| TASK BRIEF |
Write out the line with "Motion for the" and each line after it to the end of the material, exactly as they appear and with nothing else.

****************************************

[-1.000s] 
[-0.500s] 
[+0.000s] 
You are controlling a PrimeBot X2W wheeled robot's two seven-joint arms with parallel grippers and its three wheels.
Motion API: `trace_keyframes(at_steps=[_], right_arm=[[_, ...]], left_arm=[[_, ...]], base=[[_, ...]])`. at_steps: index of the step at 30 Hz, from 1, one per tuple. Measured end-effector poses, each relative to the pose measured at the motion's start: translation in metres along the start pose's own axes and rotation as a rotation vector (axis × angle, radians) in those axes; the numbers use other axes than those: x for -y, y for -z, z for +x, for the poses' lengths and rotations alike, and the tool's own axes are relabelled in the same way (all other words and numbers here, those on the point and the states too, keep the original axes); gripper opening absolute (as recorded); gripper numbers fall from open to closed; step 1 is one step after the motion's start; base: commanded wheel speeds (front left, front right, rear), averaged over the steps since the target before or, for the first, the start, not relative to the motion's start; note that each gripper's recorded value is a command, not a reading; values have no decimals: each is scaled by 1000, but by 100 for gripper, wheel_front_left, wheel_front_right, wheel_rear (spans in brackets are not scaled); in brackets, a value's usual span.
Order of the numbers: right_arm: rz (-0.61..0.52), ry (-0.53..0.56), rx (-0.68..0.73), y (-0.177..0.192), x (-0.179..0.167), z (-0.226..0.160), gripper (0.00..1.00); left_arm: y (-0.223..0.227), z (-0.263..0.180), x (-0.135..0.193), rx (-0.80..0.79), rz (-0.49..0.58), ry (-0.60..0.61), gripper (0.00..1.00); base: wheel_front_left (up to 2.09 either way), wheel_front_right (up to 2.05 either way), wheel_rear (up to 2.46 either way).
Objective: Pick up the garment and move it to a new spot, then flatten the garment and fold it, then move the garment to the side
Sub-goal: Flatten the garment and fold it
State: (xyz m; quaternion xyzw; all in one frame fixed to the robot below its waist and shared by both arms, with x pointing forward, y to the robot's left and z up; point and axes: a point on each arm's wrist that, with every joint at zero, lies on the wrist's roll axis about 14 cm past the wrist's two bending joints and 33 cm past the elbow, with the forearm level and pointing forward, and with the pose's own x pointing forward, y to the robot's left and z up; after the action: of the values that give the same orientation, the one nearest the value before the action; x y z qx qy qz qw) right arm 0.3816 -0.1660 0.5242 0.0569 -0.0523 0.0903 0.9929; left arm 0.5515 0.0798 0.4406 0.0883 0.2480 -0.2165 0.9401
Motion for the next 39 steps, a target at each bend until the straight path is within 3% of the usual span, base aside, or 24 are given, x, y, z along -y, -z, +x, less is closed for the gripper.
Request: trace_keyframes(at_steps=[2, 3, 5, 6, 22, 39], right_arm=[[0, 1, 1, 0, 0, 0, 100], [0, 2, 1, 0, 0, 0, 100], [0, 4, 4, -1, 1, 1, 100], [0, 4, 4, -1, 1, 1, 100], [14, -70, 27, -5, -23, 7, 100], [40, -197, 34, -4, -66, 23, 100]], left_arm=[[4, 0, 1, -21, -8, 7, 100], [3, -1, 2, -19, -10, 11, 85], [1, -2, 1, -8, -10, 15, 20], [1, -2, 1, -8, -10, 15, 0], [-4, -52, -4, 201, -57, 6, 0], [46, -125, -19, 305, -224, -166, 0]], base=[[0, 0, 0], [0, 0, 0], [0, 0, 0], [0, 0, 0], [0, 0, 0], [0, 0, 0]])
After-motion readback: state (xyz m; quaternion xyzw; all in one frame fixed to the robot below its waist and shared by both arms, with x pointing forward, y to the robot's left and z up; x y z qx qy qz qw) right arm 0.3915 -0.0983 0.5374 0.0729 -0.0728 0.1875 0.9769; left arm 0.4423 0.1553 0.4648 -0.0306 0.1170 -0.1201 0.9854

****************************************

| EXERCISE OUTPUT |
Motion for the next 39 steps, a target at each bend until the straight path is within 3% of the usual span, base aside, or 24 are given, x, y, z along -y, -z, +x, less is closed for the gripper.
Request: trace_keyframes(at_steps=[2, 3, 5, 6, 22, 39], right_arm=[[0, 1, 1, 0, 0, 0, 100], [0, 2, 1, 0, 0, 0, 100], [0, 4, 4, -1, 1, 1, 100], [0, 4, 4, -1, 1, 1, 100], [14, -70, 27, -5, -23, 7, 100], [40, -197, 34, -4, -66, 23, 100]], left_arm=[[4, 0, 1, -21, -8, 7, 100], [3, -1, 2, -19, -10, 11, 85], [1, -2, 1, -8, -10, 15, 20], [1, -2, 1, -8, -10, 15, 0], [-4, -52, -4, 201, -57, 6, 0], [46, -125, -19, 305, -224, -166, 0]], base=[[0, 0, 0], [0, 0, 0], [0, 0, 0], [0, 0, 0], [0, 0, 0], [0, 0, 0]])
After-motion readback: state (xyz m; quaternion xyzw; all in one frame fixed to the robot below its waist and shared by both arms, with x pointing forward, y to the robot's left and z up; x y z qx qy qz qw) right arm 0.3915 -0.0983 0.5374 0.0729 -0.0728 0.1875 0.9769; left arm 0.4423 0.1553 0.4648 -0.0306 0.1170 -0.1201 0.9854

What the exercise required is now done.